Il ruolo di fulcro di una grande coalizione di sinistra e, insieme, di pungolo dei tradizionali partiti del movimento operaio, che il Partito d’azione, piccola formazione composta da quadri, aveva cercato di svolgere fino a quel momento, e che costituiva la sua unica speranza di sopravvivenza, fu reso impraticabile dalla «svolta di Salerno», con cui Palmiro Togliatti, leader del partito comunista, entrava nel governo Badoglio. A partire da quel momento, il partito si frammenta in diverse posizioni: dalla componente di Giustizia e Libertà, al movimentismo di Emilio Lussu, al meridionalismo di Guido Dorso.

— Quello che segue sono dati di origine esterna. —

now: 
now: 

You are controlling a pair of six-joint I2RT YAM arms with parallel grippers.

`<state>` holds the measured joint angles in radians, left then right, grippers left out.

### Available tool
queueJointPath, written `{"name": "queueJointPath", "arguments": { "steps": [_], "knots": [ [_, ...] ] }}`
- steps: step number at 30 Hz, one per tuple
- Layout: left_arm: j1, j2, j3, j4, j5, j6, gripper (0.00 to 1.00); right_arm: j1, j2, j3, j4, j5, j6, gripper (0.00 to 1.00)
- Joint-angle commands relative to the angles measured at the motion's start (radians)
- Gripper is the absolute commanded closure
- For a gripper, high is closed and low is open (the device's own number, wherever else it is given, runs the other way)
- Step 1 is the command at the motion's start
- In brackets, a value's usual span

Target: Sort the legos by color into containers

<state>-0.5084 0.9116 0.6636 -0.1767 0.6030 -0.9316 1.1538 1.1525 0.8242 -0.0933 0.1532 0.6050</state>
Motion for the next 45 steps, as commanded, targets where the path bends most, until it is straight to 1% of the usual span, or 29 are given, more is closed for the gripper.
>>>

Ben presto, questa composita galassia si sarebbe polarizzata nel dualismo tra Lussu, che continuava a sostenere unitarie formule frontiste, e Ugo La Malfa, che si allontanò dal partito, agli inizi del 1946, dando vita a un autonomo «movimento per la democrazia repubblicana». Cifarelli seguì La Malfa nel partito repubblicano, accentuando, forse, la componente liberale del suo complesso pensiero politico. Egli si impegnò a fondo, infatti, in battaglie politiche di respiro internazionale, volte a dimostrare che il rinnovamento della società italiana e la piena realizzazione di uno Stato libero e pluralista dipendeva dalla intensificazione di relazioni politiche e di cooperazione economica con gli Stati Uniti e con i paesi dell’Europa settentrionale e occidentale.